## WHAT TO DO:
Below is a block of records; reproduce all of them exactly and leave out any pictures.

(MATERIAL FOR THIS EXERCISE begins)

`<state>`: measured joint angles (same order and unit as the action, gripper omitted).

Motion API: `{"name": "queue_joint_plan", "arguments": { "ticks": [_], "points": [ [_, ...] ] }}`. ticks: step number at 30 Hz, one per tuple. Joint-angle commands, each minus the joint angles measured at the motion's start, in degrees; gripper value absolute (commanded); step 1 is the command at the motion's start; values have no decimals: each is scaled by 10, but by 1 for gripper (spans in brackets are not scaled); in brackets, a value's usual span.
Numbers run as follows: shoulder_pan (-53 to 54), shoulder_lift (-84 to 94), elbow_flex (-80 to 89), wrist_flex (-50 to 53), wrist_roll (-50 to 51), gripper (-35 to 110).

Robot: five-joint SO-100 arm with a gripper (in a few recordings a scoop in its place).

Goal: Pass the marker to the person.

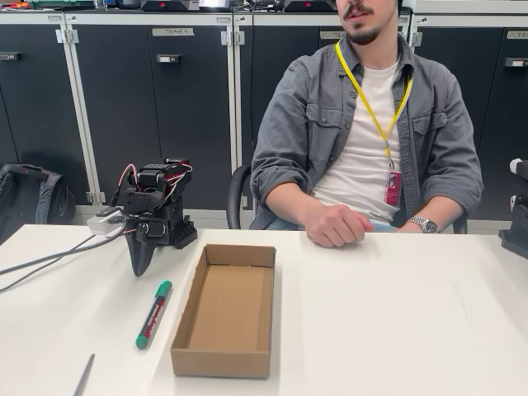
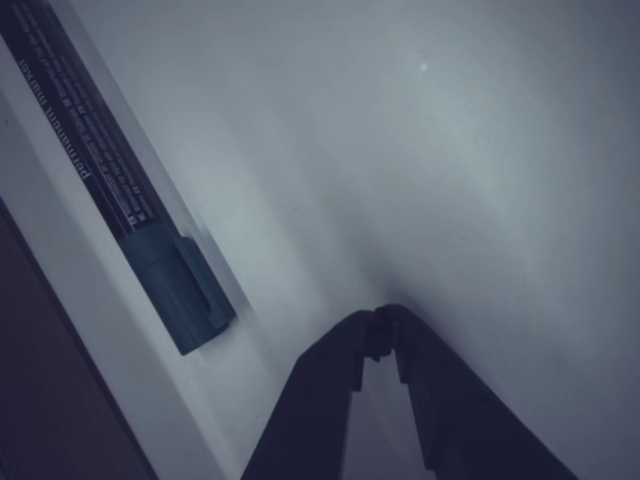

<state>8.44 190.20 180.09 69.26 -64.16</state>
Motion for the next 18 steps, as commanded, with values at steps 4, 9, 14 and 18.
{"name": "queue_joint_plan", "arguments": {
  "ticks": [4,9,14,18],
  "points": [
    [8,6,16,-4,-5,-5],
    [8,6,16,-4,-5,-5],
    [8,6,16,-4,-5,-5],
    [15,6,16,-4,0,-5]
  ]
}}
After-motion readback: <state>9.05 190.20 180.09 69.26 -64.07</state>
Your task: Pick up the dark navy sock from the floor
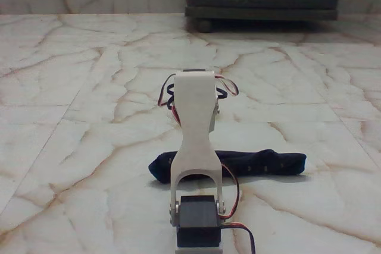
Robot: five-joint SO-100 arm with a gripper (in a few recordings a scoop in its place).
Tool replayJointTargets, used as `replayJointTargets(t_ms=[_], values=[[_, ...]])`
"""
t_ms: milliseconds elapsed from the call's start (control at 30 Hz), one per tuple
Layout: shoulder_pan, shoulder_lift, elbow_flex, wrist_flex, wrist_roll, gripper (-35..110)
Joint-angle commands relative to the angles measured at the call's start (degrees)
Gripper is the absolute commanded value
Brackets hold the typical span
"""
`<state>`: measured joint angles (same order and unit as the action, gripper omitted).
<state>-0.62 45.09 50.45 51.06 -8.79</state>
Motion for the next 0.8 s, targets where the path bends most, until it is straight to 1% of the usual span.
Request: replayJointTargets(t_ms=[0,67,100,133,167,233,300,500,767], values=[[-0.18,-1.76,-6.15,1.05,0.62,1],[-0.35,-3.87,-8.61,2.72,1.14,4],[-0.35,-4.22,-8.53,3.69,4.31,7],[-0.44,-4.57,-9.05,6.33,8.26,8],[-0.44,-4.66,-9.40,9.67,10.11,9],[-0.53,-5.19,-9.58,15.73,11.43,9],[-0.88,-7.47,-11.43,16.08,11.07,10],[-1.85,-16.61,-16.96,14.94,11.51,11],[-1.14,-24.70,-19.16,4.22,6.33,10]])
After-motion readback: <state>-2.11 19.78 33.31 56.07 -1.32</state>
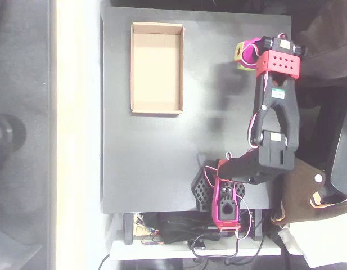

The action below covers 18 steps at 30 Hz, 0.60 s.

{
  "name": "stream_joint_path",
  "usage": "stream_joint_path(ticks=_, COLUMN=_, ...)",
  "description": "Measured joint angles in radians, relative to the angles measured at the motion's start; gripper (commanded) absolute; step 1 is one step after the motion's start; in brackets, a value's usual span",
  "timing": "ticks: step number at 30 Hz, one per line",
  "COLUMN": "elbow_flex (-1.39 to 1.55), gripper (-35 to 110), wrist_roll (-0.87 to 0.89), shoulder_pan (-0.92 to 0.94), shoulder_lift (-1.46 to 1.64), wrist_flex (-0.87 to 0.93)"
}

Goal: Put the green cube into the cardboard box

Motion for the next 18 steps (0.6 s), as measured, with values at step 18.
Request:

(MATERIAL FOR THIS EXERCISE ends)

## WORKED SOLUTION:
`<state>`: measured joint angles (same order and unit as the action, gripper omitted).

Motion API: `{"name": "queue_joint_plan", "arguments": { "ticks": [_], "points": [ [_, ...] ] }}`. ticks: step number at 30 Hz, one per tuple. Joint-angle commands, each minus the joint angles measured at the motion's start, in degrees; gripper value absolute (commanded); step 1 is the command at the motion's start; values have no decimals: each is scaled by 10, but by 1 for gripper (spans in brackets are not scaled); in brackets, a value's usual span.
Numbers run as follows: shoulder_pan (-53 to 54), shoulder_lift (-84 to 94), elbow_flex (-80 to 89), wrist_flex (-50 to 53), wrist_roll (-50 to 51), gripper (-35 to 110).

Robot: five-joint SO-100 arm with a gripper (in a few recordings a scoop in its place).

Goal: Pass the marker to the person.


<state>8.44 190.20 180.09 69.26 -64.16</state>
Motion for the next 18 steps, as commanded, with values at steps 4, 9, 14 and 18.
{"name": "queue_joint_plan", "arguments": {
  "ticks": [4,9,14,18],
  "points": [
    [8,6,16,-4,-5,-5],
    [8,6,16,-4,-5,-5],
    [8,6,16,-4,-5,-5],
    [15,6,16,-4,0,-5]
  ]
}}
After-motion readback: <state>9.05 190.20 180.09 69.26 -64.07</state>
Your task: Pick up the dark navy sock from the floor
Robot: five-joint SO-100 arm with a gripper (in a few recordings a scoop in its place).
Tool replayJointTargets, used as `replayJointTargets(t_ms=[_], values=[[_, ...]])`
"""
t_ms: milliseconds elapsed from the call's start (control at 30 Hz), one per tuple
Layout: shoulder_pan, shoulder_lift, elbow_flex, wrist_flex, wrist_roll, gripper (-35..110)
Joint-angle commands relative to the angles measured at the call's start (degrees)
Gripper is the absolute commanded value
Brackets hold the typical span
"""
`<state>`: measured joint angles (same order and unit as the action, gripper omitted).
<state>-0.62 45.09 50.45 51.06 -8.79</state>
Motion for the next 0.8 s, targets where the path bends most, until it is straight to 1% of the usual span.
Request: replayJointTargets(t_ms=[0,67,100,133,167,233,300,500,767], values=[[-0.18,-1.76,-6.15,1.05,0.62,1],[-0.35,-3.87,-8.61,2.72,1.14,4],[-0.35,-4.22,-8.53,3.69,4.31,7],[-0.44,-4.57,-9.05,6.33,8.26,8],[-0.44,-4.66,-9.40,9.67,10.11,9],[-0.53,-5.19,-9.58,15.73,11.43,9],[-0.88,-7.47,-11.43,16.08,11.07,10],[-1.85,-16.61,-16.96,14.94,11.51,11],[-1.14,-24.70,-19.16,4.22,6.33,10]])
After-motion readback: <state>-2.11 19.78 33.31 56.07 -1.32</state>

The action below covers 18 steps at 30 Hz, 0.60 s.

{
  "name": "stream_joint_path",
  "usage": "stream_joint_path(ticks=_, COLUMN=_, ...)",
  "description": "Measured joint angles in radians, relative to the angles measured at the motion's start; gripper (commanded) absolute; step 1 is one step after the motion's start; in brackets, a value's usual span",
  "timing": "ticks: step number at 30 Hz, one per line",
  "COLUMN": "elbow_flex (-1.39 to 1.55), gripper (-35 to 110), wrist_roll (-0.87 to 0.89), shoulder_pan (-0.92 to 0.94), shoulder_lift (-1.46 to 1.64), wrist_flex (-0.87 to 0.93)"
}

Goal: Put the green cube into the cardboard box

Motion for the next 18 steps (0.6 s), as measured, with values at step 18.
Request:

Nothing further is needed to complete this exercise.